Efficient index-free SimRank similarity search in large graphs by discounting path lengths
Mingxi Zhang,Liuqian Yang,Hangfei Hu,Tianxing Liu,Jinhua Wang
DOI: https://doi.org/10.1016/j.eswa.2022.117746
IF: 8.5
2022-01-01
Expert Systems with Applications
Abstract:Link-based similarity search aims to find similar nodes for a given query node in a graph, which arises in numerous applications, including web spam detection, social network analysis and web search. Among existing methods, SimRank is a well-known similarity model, which provides an effective and trustful function for similarity search. A large amount of techniques on SimRank similarity search are devoted recently, which compute the similarity scores by traversing the paths between query and candidate nodes. However, the number of paths increases exponentially as path length increases, which makes the computation expensive and cannot support fast similarity search over large graphs. In this paper, we propose an efficient index-free SimRank similarity search approach, namely DisSim, which reduces the computational cost by discounting path length.

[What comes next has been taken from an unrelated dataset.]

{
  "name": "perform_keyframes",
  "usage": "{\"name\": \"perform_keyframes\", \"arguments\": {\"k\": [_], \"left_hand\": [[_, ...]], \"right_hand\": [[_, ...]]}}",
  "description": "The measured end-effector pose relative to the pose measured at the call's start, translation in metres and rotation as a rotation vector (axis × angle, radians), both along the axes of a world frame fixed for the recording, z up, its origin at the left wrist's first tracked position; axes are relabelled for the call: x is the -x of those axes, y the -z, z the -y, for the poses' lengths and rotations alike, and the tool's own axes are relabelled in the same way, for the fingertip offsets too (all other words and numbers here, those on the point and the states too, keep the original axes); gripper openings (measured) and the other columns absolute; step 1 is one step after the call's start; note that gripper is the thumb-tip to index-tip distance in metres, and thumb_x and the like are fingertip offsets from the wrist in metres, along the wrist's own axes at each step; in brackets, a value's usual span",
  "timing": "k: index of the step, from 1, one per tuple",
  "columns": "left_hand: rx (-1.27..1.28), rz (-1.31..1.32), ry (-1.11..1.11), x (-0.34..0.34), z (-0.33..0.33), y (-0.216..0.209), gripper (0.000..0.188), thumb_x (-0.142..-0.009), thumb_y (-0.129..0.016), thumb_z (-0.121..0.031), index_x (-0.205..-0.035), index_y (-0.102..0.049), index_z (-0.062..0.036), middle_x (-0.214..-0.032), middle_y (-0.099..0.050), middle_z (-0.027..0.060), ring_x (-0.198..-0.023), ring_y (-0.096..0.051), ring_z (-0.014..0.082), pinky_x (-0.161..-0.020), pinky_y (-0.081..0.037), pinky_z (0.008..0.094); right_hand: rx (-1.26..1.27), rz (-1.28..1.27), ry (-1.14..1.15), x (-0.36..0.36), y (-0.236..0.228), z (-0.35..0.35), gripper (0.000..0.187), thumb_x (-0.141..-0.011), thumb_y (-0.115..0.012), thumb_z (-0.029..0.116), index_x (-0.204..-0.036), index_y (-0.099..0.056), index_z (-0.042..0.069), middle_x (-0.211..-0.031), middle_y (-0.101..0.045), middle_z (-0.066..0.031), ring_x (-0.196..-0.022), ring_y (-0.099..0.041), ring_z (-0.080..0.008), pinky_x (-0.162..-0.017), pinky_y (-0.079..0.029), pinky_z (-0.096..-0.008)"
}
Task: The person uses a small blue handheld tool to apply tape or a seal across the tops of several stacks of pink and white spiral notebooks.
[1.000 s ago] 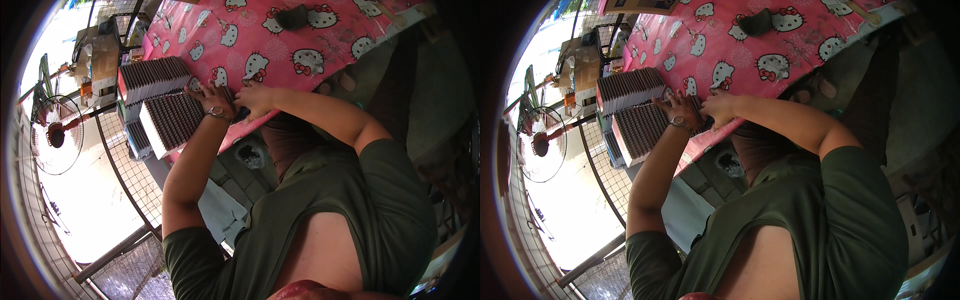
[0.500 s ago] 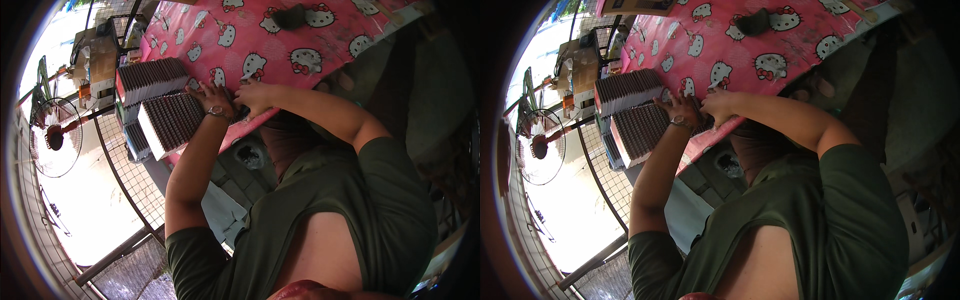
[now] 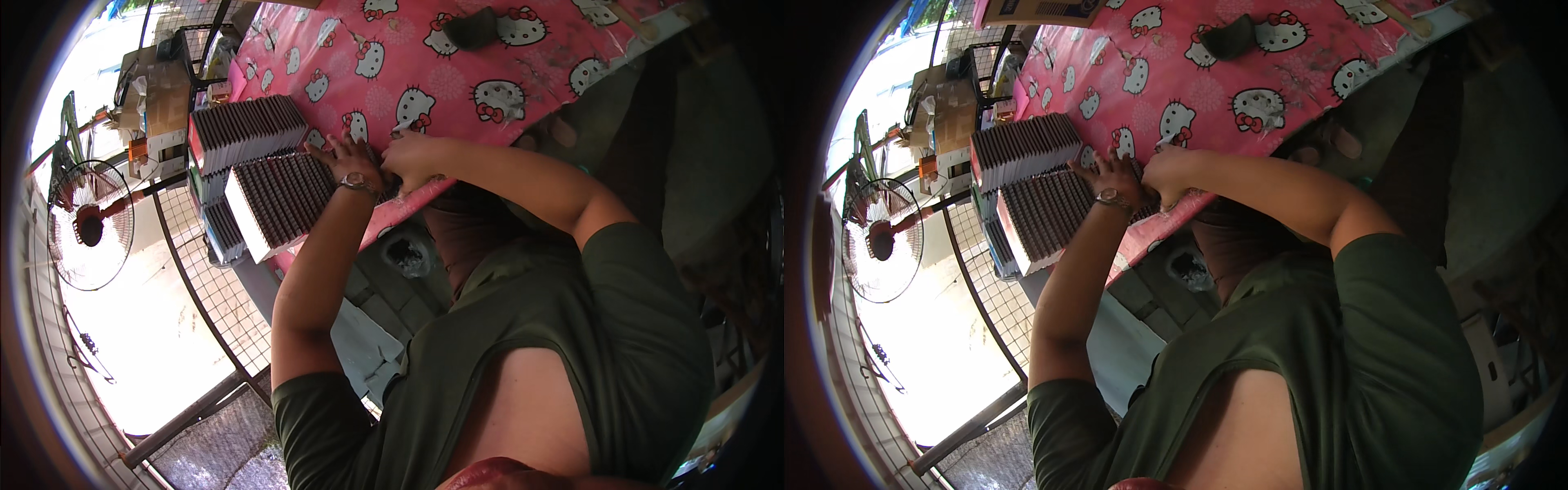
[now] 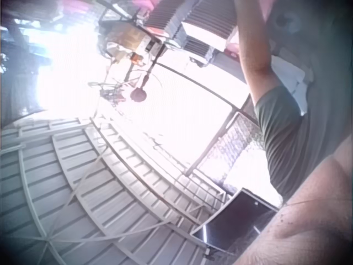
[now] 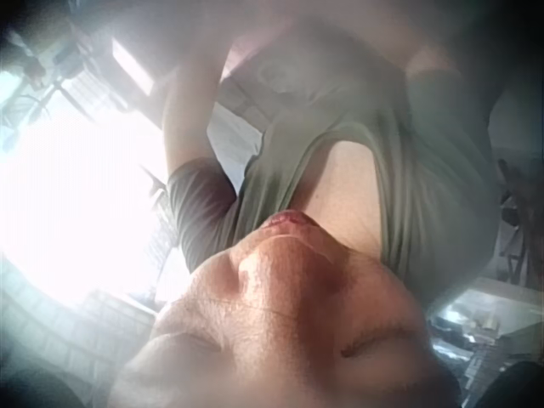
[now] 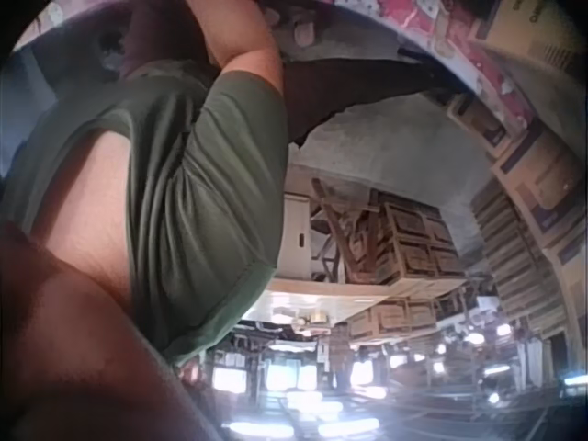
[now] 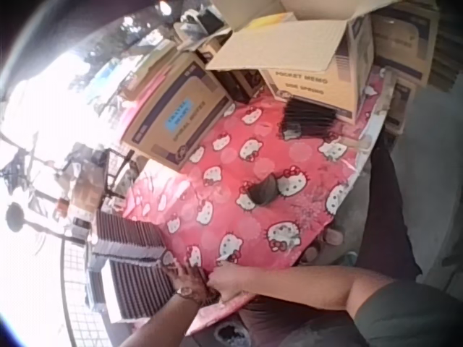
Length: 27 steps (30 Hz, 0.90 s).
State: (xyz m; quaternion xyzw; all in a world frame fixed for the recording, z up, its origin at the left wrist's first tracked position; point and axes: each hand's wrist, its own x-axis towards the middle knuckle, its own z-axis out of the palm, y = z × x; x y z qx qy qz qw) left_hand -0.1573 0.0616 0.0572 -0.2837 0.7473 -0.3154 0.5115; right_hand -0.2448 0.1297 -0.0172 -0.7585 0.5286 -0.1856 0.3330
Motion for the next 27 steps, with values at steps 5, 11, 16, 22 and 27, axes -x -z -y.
{"name": "perform_keyframes", "arguments": {"k": [5, 11, 16, 22, 27], "left_hand": [[0.023, 0.006, 0.028, -0.003, 0.0, 0.008, 0.096, -0.08, -0.055, -0.065, -0.154, -0.023, -0.0122, -0.162, -0.016, 0.0118, -0.148, -0.014, 0.038, -0.096, 0.006, 0.0853], [0.008, 0.048, 0.023, -0.002, 0.003, 0.008, 0.096, -0.081, -0.055, -0.064, -0.154, -0.022, -0.0121, -0.162, -0.012, 0.0123, -0.148, -0.014, 0.0377, -0.096, 0.005, 0.0854], [-0.003, 0.032, 0.018, -0.002, -0.001, 0.006, 0.077, -0.091, -0.05, -0.049, -0.154, -0.024, -0.012, -0.163, -0.012, 0.0105, -0.149, -0.013, 0.0361, -0.099, 0.005, 0.0838], [-0.025, -0.018, 0.036, 0.0, -0.002, 0.004, 0.077, -0.088, -0.053, -0.046, -0.152, -0.028, -0.0104, -0.162, -0.015, 0.0104, -0.149, -0.014, 0.0348, -0.101, 0.005, 0.0818], [-0.029, -0.024, 0.03, -0.001, -0.001, 0.003, 0.077, -0.087, -0.054, -0.042, -0.152, -0.028, -0.01, -0.161, -0.018, 0.0104, -0.148, -0.015, 0.0341, -0.102, 0.005, 0.0815]], "right_hand": [[0.244, -0.038, 0.065, -0.007, 0.017, -0.009, 0.052, -0.066, -0.078, 0.052, -0.106, -0.073, 0.019, -0.114, -0.068, -0.0058, -0.12, -0.055, -0.0274, -0.109, -0.03, -0.0538], [-0.202, -0.085, -0.079, -0.009, -0.007, 0.01, 0.042, -0.074, -0.071, 0.047, -0.105, -0.072, 0.019, -0.109, -0.065, -0.0058, -0.116, -0.056, -0.0263, -0.101, -0.037, -0.0496], [0.061, -0.129, 0.048, 0.001, -0.007, -0.005, 0.043, -0.075, -0.069, 0.045, -0.108, -0.071, 0.017, -0.113, -0.064, -0.007, -0.119, -0.054, -0.0265, -0.1, -0.038, -0.0483], [0.226, -0.078, 0.062, -0.001, 0.017, -0.02, 0.051, -0.072, -0.073, 0.048, -0.113, -0.068, 0.017, -0.12, -0.059, -0.0062, -0.122, -0.05, -0.0248, -0.1, -0.038, -0.0465], [0.266, -0.037, 0.082, -0.005, 0.018, -0.02, 0.046, -0.072, -0.075, 0.045, -0.108, -0.071, 0.017, -0.116, -0.061, -0.0055, -0.12, -0.051, -0.0246, -0.101, -0.038, -0.0455]]}}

We observe that SimRank could rapidly converge at a stable state and the results change little after a few of iterations. Based on the fast convergence, the similarity between nodes is defined as the SimRank score at the second iteration. For the computation of DisSim, we divide the similarity into one-step and two-step first-meeting probabilities. The one-step first-meeting probabilities are computed by path traverses from query to candidate nodes, which reduces computational cost by skipping unnecessary nodes. And the two-step first-meeting probabilities are computed by integrating the repeated parts of the paths. For further speeding up query processing, we develop a pruning algorithm, which prunes unpromising path traverses by setting a threshold, and the accuracy loss under threshold is given through mathematical analysis. Extensive experiments on real graphs demonstrate the performance of DisSim through comparing with the state-of-the-art algorithms.